Exercise brief -> Return every line of the listing, exactly as it reads.

Given records ->
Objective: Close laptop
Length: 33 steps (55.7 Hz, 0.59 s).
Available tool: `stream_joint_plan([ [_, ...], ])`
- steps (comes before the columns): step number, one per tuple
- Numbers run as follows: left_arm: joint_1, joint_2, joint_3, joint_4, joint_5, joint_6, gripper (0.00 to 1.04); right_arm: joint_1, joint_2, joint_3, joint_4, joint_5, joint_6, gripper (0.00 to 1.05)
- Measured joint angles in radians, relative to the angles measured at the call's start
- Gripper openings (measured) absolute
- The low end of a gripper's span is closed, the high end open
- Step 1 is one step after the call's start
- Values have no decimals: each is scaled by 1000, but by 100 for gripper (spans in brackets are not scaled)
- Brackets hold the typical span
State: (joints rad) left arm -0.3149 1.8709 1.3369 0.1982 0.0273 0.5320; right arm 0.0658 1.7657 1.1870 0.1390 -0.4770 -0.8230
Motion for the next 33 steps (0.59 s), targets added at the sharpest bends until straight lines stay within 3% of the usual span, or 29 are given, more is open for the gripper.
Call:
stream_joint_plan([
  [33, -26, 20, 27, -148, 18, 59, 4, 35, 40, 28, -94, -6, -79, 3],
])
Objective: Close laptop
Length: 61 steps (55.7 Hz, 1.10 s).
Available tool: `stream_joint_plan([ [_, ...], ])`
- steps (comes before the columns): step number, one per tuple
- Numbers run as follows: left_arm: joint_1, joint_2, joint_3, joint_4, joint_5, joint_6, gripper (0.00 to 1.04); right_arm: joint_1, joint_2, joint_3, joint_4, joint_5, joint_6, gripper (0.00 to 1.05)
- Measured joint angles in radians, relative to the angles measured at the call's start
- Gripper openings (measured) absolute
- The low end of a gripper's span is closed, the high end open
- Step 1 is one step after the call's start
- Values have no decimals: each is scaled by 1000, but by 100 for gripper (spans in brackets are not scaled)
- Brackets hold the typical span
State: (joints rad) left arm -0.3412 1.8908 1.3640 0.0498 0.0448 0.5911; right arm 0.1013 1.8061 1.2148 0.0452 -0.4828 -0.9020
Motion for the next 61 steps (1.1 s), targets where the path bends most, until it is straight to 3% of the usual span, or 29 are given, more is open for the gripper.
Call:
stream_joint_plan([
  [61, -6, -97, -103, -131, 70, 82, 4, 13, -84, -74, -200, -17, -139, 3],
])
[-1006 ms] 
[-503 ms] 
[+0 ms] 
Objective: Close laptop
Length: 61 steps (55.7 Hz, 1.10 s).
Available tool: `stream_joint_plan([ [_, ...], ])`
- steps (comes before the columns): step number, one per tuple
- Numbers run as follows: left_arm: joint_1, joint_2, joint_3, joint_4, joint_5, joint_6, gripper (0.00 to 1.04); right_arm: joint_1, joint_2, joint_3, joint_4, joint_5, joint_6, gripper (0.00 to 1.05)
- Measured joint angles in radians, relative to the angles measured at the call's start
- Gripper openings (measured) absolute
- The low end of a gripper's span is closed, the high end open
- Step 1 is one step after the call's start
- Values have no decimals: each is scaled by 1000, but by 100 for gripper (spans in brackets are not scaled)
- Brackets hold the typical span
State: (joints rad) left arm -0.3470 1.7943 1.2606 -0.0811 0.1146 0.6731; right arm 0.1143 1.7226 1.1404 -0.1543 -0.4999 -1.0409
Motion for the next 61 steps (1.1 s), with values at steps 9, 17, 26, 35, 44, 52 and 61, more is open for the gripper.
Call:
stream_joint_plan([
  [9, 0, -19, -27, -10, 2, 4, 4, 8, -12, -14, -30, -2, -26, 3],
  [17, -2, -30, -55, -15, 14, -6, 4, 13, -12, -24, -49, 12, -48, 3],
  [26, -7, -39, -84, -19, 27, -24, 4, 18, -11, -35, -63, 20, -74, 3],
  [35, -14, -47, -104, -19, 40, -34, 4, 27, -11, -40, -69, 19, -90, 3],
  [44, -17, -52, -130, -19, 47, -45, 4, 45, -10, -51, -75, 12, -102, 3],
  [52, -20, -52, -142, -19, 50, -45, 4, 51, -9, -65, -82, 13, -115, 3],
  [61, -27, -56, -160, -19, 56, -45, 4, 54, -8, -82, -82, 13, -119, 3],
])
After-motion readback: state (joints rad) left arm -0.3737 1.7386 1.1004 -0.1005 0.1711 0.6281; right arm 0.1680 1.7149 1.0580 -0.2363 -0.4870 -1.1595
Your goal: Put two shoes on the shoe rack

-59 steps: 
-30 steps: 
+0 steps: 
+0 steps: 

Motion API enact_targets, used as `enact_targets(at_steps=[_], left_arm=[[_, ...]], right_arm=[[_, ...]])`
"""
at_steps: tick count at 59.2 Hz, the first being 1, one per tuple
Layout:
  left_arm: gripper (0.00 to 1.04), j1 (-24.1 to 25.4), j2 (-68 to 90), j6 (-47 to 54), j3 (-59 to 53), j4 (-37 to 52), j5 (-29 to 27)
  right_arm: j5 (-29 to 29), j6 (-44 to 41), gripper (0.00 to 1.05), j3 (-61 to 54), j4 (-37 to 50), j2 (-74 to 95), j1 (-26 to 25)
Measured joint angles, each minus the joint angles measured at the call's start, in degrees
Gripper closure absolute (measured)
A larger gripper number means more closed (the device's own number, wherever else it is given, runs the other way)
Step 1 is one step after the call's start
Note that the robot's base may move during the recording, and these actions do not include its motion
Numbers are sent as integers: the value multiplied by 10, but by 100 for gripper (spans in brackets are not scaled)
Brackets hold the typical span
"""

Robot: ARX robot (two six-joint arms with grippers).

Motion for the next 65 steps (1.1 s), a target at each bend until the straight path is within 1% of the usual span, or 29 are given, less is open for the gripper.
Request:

Result of the task ->
Objective: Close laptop
Length: 33 steps (55.7 Hz, 0.59 s).
Available tool: `stream_joint_plan([ [_, ...], ])`
- steps (comes before the columns): step number, one per tuple
- Numbers run as follows: left_arm: joint_1, joint_2, joint_3, joint_4, joint_5, joint_6, gripper (0.00 to 1.04); right_arm: joint_1, joint_2, joint_3, joint_4, joint_5, joint_6, gripper (0.00 to 1.05)
- Measured joint angles in radians, relative to the angles measured at the call's start
- Gripper openings (measured) absolute
- The low end of a gripper's span is closed, the high end open
- Step 1 is one step after the call's start
- Values have no decimals: each is scaled by 1000, but by 100 for gripper (spans in brackets are not scaled)
- Brackets hold the typical span
State: (joints rad) left arm -0.3149 1.8709 1.3369 0.1982 0.0273 0.5320; right arm 0.0658 1.7657 1.1870 0.1390 -0.4770 -0.8230
Motion for the next 33 steps (0.59 s), targets added at the sharpest bends until straight lines stay within 3% of the usual span, or 29 are given, more is open for the gripper.
Call:
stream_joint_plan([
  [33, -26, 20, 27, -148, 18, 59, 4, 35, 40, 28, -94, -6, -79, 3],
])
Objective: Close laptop
Length: 61 steps (55.7 Hz, 1.10 s).
Available tool: `stream_joint_plan([ [_, ...], ])`
- steps (comes before the columns): step number, one per tuple
- Numbers run as follows: left_arm: joint_1, joint_2, joint_3, joint_4, joint_5, joint_6, gripper (0.00 to 1.04); right_arm: joint_1, joint_2, joint_3, joint_4, joint_5, joint_6, gripper (0.00 to 1.05)
- Measured joint angles in radians, relative to the angles measured at the call's start
- Gripper openings (measured) absolute
- The low end of a gripper's span is closed, the high end open
- Step 1 is one step after the call's start
- Values have no decimals: each is scaled by 1000, but by 100 for gripper (spans in brackets are not scaled)
- Brackets hold the typical span
State: (joints rad) left arm -0.3412 1.8908 1.3640 0.0498 0.0448 0.5911; right arm 0.1013 1.8061 1.2148 0.0452 -0.4828 -0.9020
Motion for the next 61 steps (1.1 s), targets where the path bends most, until it is straight to 3% of the usual span, or 29 are given, more is open for the gripper.
Call:
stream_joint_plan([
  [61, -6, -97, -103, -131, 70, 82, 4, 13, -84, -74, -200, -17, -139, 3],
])
[-1006 ms] 
[-503 ms] 
[+0 ms] 
Objective: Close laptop
Length: 61 steps (55.7 Hz, 1.10 s).
Available tool: `stream_joint_plan([ [_, ...], ])`
- steps (comes before the columns): step number, one per tuple
- Numbers run as follows: left_arm: joint_1, joint_2, joint_3, joint_4, joint_5, joint_6, gripper (0.00 to 1.04); right_arm: joint_1, joint_2, joint_3, joint_4, joint_5, joint_6, gripper (0.00 to 1.05)
- Measured joint angles in radians, relative to the angles measured at the call's start
- Gripper openings (measured) absolute
- The low end of a gripper's span is closed, the high end open
- Step 1 is one step after the call's start
- Values have no decimals: each is scaled by 1000, but by 100 for gripper (spans in brackets are not scaled)
- Brackets hold the typical span
State: (joints rad) left arm -0.3470 1.7943 1.2606 -0.0811 0.1146 0.6731; right arm 0.1143 1.7226 1.1404 -0.1543 -0.4999 -1.0409
Motion for the next 61 steps (1.1 s), with values at steps 9, 17, 26, 35, 44, 52 and 61, more is open for the gripper.
Call:
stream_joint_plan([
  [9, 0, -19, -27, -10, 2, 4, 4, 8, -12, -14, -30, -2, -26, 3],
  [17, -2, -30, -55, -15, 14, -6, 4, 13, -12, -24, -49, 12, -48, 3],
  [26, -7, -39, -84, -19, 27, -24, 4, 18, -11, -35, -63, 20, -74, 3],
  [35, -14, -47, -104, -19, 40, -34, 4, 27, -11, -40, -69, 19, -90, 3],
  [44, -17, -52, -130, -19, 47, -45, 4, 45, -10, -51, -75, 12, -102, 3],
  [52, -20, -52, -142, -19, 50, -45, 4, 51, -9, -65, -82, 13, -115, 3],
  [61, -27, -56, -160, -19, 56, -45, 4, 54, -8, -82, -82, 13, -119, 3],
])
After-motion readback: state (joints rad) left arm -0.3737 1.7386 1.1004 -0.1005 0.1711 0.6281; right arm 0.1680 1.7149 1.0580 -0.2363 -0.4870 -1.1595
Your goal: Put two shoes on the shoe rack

-59 steps: 
-30 steps: 
+0 steps: 
+0 steps: 

Motion API enact_targets, used as `enact_targets(at_steps=[_], left_arm=[[_, ...]], right_arm=[[_, ...]])`
"""
at_steps: tick count at 59.2 Hz, the first being 1, one per tuple
Layout:
  left_arm: gripper (0.00 to 1.04), j1 (-24.1 to 25.4), j2 (-68 to 90), j6 (-47 to 54), j3 (-59 to 53), j4 (-37 to 52), j5 (-29 to 27)
  right_arm: j5 (-29 to 29), j6 (-44 to 41), gripper (0.00 to 1.05), j3 (-61 to 54), j4 (-37 to 50), j2 (-74 to 95), j1 (-26 to 25)
Measured joint angles, each minus the joint angles measured at the call's start, in degrees
Gripper closure absolute (measured)
A larger gripper number means more closed (the device's own number, wherever else it is given, runs the other way)
Step 1 is one step after the call's start
Note that the robot's base may move during the recording, and these actions do not include its motion
Numbers are sent as integers: the value multiplied by 10, but by 100 for gripper (spans in brackets are not scaled)
Brackets hold the typical span
"""

Robot: ARX robot (two six-joint arms with grippers).

Motion for the next 65 steps (1.1 s), a target at each bend until the straight path is within 1% of the usual span, or 29 are given, less is open for the gripper.
Request:

No further output is expected for this exercise.